Editorial Comment:  Graduations

All around us during this last month of spring are the phenomena of emergence: graduations, convocations, celebrations. Students complete some phase of their education and are reminded by high-minded pedants that they are just about to enter another phase of it. Military enlistments, repatriations, and transfers reach their peak.  Marriages, and other hopefully-lifelong relationships are commemorated. And, somewhere in there, is the less seasonal ceremony that accompanies completion of a cycle of treatment for a substance use disorder. This is a long tradition, probably even preceding the establishment of the Minnesota Model in 1949, maybe even before the Keeley Institutes of the mid-1800s; and in which our patients who emerge from one stage of their recovery speak of how it feels. The speeches from the celebrants are normally brief, and commonly are a mixture of enthusiasm for recovery and, sometimes, anxieties about its durability. We reassure them, at the same time that we do not wish to be too reassuring; we are ambivalent. We worry that it is a little like whistling in the dark, to scare away the bad spirits.

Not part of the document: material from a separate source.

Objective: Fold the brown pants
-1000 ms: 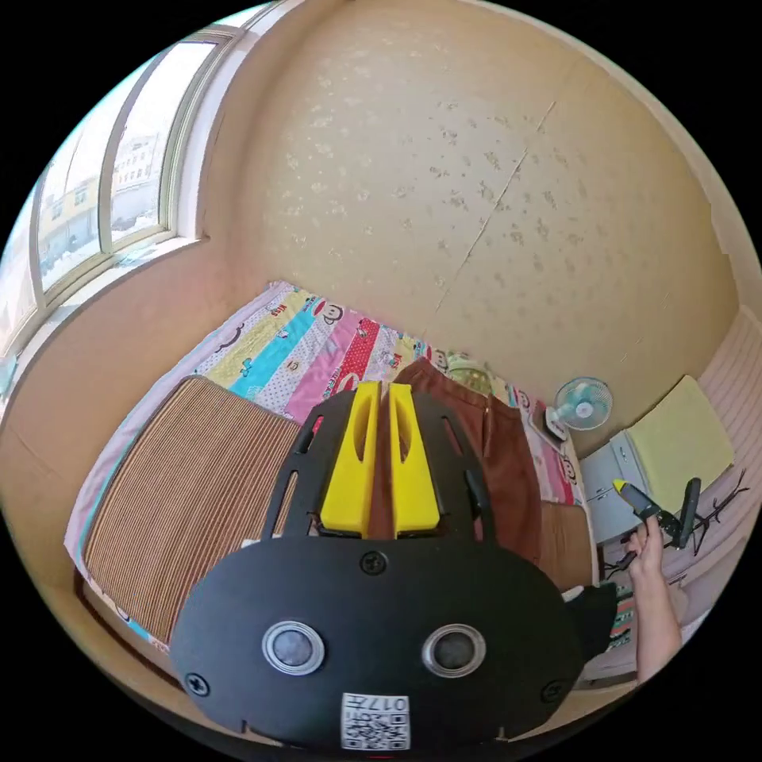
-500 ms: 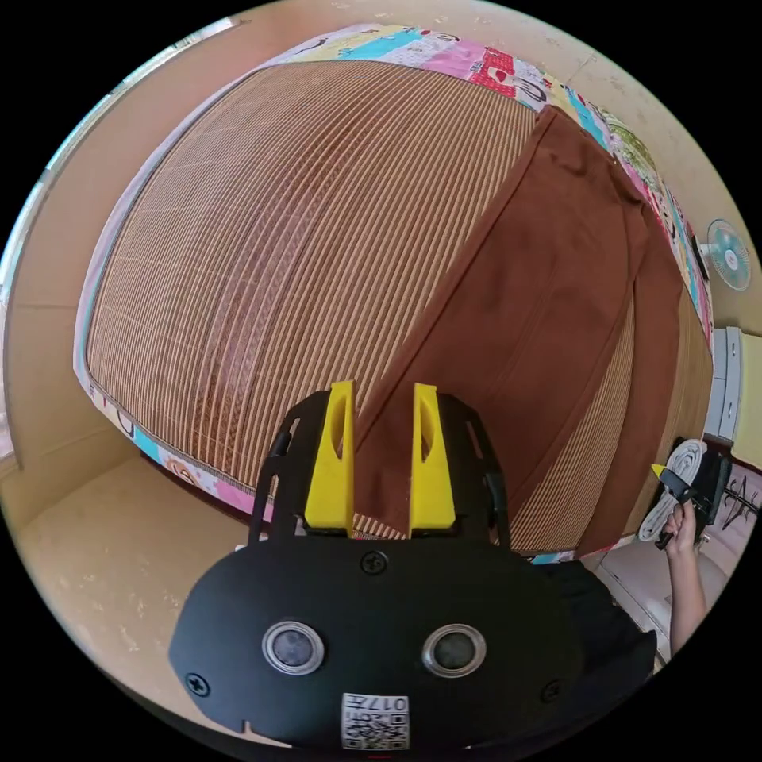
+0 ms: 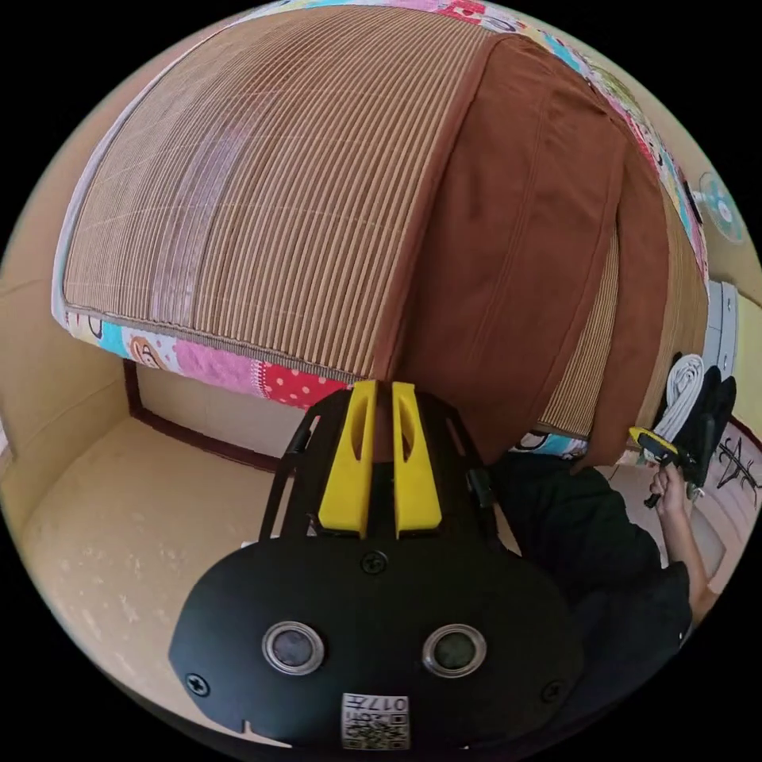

Of course, we don’t engage in this kind of ceremony when people are discharged from a behavioral science unit - less euphemistically a psychiatric facility - and certainly not after an extended hospitalization for diabetes and its consequences. Likely it is because those recovering from addiction are a cohort, a group that has shared a similar trajectory in recovery; in the other examples the treatment experience is individual, unaccompanied. The ceremony is a reminder that while acquisition of the illness of addiction is an individual matter, however tribally-influenced, aftercare and recovery may best rely on the conjoined strength of a group. All the kids hold hands; all look both ways; all cross the street safely, together.